Activity or Achievement?
On Sundays after my morning walk, I walk into the garage through the side door before anything—or anyone—inside the house can grab my attention. I put on my gardening gloves, grab a few tools and head out into the front yard.
I tackle the flower beds that line the driveway, pulling up weeds and trimming dead leaves and flowers. I then move, systematically, to the flower beds lining the front walk. I give the flower beds on the south side of the lawn some extra careful attention since they border our neighbor's pristine green grassy lawn. I spend the better part of an hour in the front, before moving to the back yard. I'm far less thorough back there. I usually assess the area of greatest need, tackle it and head back inside knowing the back yard really deserves a dedicated day of my time. Maybe one day, it'll get it.
I love this routine, and from my description you might imagine that I really love gardening. Perhaps if I told you this was my daily routine and not just my weekly, you might believe that I'm quite a proficient gardener. The truth is I love the look of a clean and tidy front flower bed, but I don't love much about gardening and I am proficient at almost nothing plant or flower-related.
If you walked past my house this past Sunday while I was in the midst of filling the green bin with weeds, you would have observed me working quickly and enthusiastically. You easily could've mistaken all of this energy and enthusiasm for proficiency and you would've been greatly mistaken. I was not born with a green thumb, and every time I invest the time to learn the native plants and watering habits of my home, we seem to move. As the family uproots, my limited local horticultural knowledge is uprooted with it.
A few weeks ago, a friend with a green thumb walked me through our yard. I honestly didn't know if some of the green masses taking over the south corner of the back yard were weeds or flowers. I learned that the lovely, flowering plants that grow tall enough to push past the top of the back fence are hollyhocks. The jumbled mass of green that I'd nearly uprooted a couple Sundays earlier is a Shasta daisy plant! The low-growing leathery-leafed plant taking over the corner outside the kitchen window is not a weed either, but it is lamb's ear. Pervasive, but pretty. And the purple-flowered plant that grows like a weed next to the electric box in the front yard—a favorite of seemingly every bee in the neighborhood—has a name: Russian sage. And the plants that seem to grow effortlessly in my Colorado yard are called hostas.
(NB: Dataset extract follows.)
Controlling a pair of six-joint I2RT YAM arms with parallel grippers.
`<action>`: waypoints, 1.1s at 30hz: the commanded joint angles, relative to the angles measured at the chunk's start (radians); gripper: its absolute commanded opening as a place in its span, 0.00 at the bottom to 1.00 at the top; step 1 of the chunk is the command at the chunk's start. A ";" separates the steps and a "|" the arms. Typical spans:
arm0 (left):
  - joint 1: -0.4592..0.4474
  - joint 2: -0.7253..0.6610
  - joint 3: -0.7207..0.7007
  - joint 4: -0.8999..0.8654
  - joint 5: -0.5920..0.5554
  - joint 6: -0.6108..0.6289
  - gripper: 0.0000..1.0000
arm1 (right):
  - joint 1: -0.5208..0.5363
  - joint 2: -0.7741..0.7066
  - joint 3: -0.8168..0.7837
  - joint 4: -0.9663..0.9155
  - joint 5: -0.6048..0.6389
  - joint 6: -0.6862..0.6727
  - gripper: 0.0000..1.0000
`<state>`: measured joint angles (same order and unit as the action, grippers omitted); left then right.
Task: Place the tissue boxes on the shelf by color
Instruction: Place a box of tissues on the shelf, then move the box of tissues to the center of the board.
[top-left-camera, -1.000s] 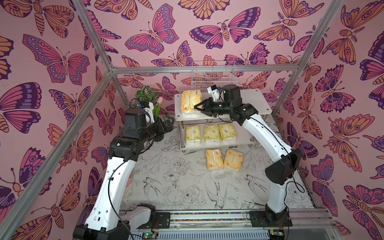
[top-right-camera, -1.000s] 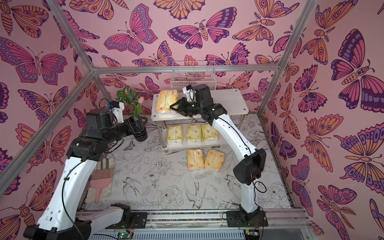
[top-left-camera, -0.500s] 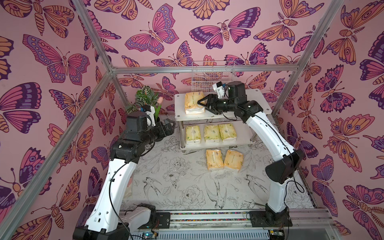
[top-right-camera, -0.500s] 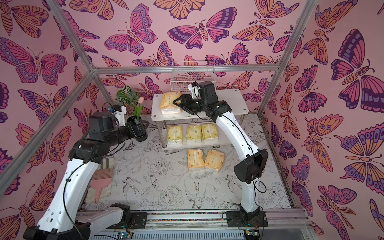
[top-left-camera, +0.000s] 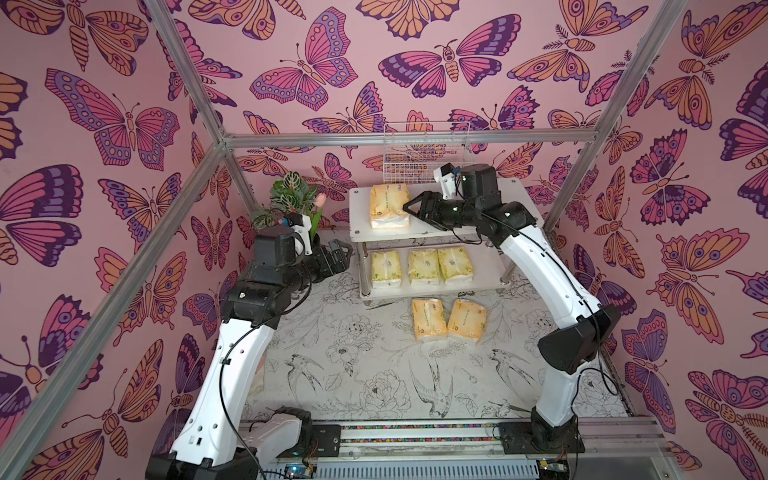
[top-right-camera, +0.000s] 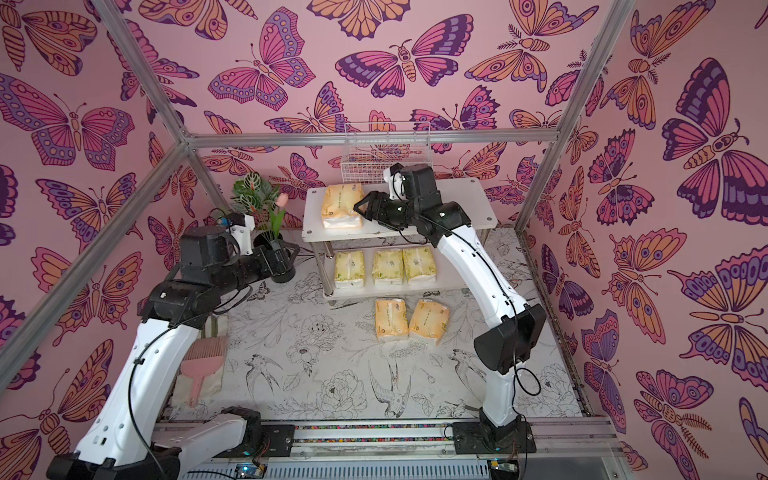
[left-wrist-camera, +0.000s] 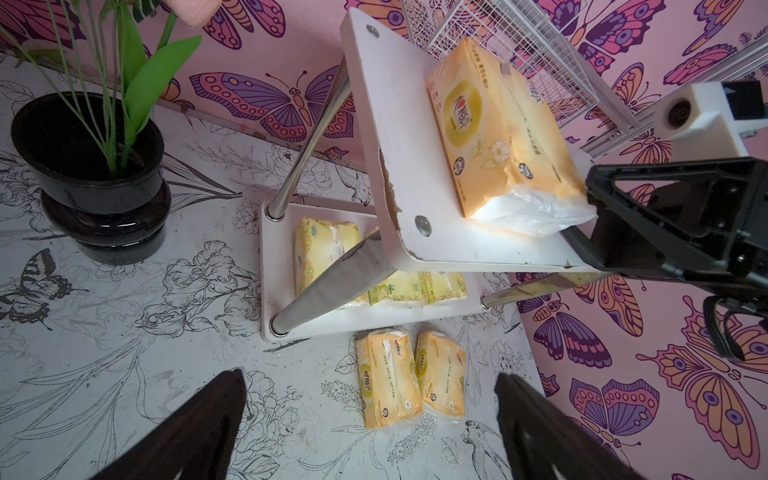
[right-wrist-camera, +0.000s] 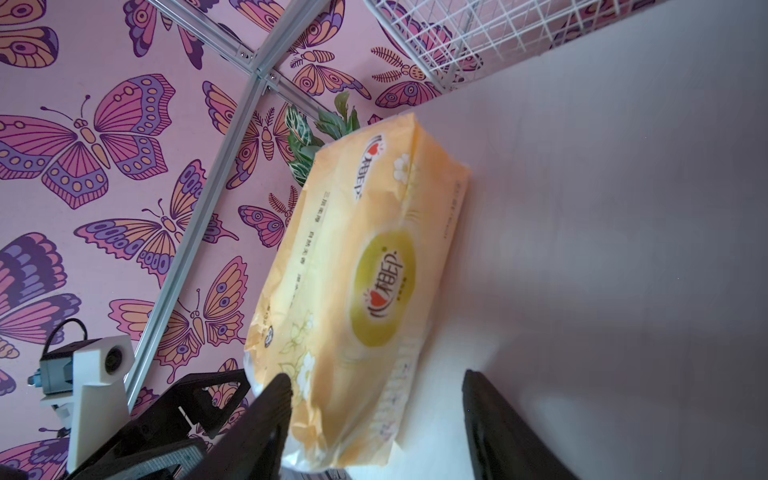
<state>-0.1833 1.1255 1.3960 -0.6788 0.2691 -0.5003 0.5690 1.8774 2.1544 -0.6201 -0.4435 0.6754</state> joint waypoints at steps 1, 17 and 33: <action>0.007 -0.026 -0.019 0.020 0.025 -0.003 0.99 | -0.004 -0.078 -0.030 0.024 0.019 -0.022 0.69; -0.113 -0.131 -0.148 0.038 0.021 -0.030 0.99 | 0.018 -0.599 -0.621 0.134 -0.003 -0.033 0.70; -0.388 -0.326 -0.617 0.173 -0.198 -0.205 0.99 | 0.045 -0.976 -1.394 0.248 0.192 0.011 0.70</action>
<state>-0.5449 0.8185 0.8333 -0.5606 0.1329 -0.6479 0.6044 0.9161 0.8028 -0.4309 -0.3176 0.6815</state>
My enthusiasm in the garden reminds me of a favorite quote, one I see pop up in my social media feeds frequently: "Don't mistake activity with achievement," a quote by John Wooden, a renowned basketball player and coach. How appropriate this is to my gardening! Does it apply to other parts of my life, like my work?
If you stopped by our VOP headquarters for a tour on any given weekday, you'd likely not find me in my office. Oh, the door might be open, the lights on and papers strewn across my desk, but more likely than not, I'd be somewhere else in the building. The studio? That's a good guess, but it is much more likely that I'd be in the conference room sitting in a meeting. Like many organizations, we spend a lot of our days in meetings. A few on our team thrive on meetings, but I am not one of them. I know that they are necessary for planning, for putting multiple department heads together for collaboration on projects and for keeping tabs on deadlines my marketing team is responsible for. These are all important parts of how any organization runs, but so often these meetings feel like Wooden's description of activity without achievement.
This doesn't just happen in the garden or around the conference table. I've known many colleagues over the years and at various institutions who appear to always be just returning from, or just about to leave on, a trip. These individuals often live with their suitcases half-packed and they don't dislike it. They thrive on it. In one big building in Maryland that I worked out of for a couple of years, I perceived an unspoken competition. It was as if the more overseas trips a person took in a year, the more they were accomplishing for the work of spreading the Gospel. In a few cases, this friendly, unspoken competition felt again like a case of activity without achievement.
Activity for the sake of action is not God's plan for us. Bumbling and stumbling through the garden, I can easily pull a few daisies along with the weeds. Slowing down and letting someone more knowledgeable educate and guide me, I am a much more productive gardener. When I slow down and listen to and for His voice, I am much better able to distinguish the weeds and blooms in the rest of my life, too. Ultimately this makes me a much more productive worker for the Kingdom, even around the conference table!